Electronic field tickets are just part of the battle in helping oil and gas companies gain better visibility into spend and a tighter grip on cash flow. The data from these digital documents, Weiss said, is key in this initiative, and what to do with that data is top-of-mind for industry players.

The oil and gas sector faces some unique challenges when it comes to spend.

For example, each oil well site can mean different price ranges for the services it needs. Accessing the data from service providers, and being able to obtain an invoice more quickly, means these companies can strategically plan out resource allocation depending on location.

Or, Weiss added, the data can be used to assess supplier performance and enable businesses to analyze vendor quality, speed and cost.

This industry is also particularly reliant on early payment discounts, explained Oildex VP of Marketing Jennifer Beaupre. Digitizing field tickets and clearing a path for faster invoicing means oil companies can manage a 30-day payment window to access supplier discounts.

Beaupre added that the 22 days, on average, it takes for a field ticket to process into an invoice also means high operational and labor costs.

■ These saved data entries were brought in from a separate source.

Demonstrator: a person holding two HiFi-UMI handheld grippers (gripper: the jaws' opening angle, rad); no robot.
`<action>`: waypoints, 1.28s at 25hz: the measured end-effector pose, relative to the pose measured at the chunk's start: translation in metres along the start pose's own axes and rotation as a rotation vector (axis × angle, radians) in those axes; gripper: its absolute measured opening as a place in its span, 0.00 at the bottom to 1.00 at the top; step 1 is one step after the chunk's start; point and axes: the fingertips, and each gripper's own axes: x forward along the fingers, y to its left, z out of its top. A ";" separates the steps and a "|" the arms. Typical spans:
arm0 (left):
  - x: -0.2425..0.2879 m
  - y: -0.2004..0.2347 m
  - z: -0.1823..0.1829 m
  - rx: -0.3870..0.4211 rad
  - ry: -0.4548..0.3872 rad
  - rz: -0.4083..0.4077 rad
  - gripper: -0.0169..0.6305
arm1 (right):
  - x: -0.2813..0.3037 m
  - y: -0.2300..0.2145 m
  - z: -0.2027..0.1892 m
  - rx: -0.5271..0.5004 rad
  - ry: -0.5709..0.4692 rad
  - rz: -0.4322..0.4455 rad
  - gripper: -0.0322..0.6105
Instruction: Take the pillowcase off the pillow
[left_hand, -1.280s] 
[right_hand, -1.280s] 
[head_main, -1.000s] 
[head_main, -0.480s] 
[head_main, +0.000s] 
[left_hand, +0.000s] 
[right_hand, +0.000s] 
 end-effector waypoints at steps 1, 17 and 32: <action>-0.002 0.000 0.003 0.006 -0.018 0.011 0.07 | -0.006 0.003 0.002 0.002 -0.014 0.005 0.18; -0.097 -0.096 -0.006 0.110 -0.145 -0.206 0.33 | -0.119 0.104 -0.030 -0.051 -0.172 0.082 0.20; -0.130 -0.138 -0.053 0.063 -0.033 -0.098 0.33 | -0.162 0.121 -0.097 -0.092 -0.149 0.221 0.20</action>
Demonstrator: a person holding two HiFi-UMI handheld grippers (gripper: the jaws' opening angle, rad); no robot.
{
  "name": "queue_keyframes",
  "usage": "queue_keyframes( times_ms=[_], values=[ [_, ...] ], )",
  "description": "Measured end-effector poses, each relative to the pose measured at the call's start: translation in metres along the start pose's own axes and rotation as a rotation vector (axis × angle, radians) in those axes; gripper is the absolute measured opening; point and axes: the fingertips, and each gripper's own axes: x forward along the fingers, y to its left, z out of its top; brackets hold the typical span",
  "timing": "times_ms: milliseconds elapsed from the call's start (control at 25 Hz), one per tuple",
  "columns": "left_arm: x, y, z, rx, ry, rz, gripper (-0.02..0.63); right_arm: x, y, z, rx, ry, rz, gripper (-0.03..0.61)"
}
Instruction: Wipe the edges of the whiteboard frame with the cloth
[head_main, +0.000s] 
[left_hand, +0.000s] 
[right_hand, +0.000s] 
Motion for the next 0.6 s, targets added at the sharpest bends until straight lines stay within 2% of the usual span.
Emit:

“We found through our customers that the cost of processing a paper ticket is $9.69,” Beaupre explained. “We can get it down to $3.25 a month.” With Oildex customers processing hundreds of thousands of these tickets every month, the cost savings can be immense, she added.

And that’s just within the area of field tickets. Like any industry, the procure-to-pay process can be rife with paper and errors. Digitizing and automating across this process can mean massive savings, especially in a multitrillion-dollar market.

Weiss said that Oildex, which provides solutions across the procure-to-pay process, currently supports ACH and check payments for its clients’ supplier payment needs. But soon, the company is slated to add in virtual and procurement card support, another factor that is likely to impact oil and gas companies’ ability to manage cash flow, the CTO said.

“It’s up to the operator how they want to run the business,” said Weiss. Some, he continued, want to extend payment terms to manage cash flow; others want to pay faster to capture an early payment discount. Payment rails, he said, make “a big difference.”

“Once you move to digital, once you get your payments in a digital form and get away from paper, you can understand where your money is every stop in the process,” he said.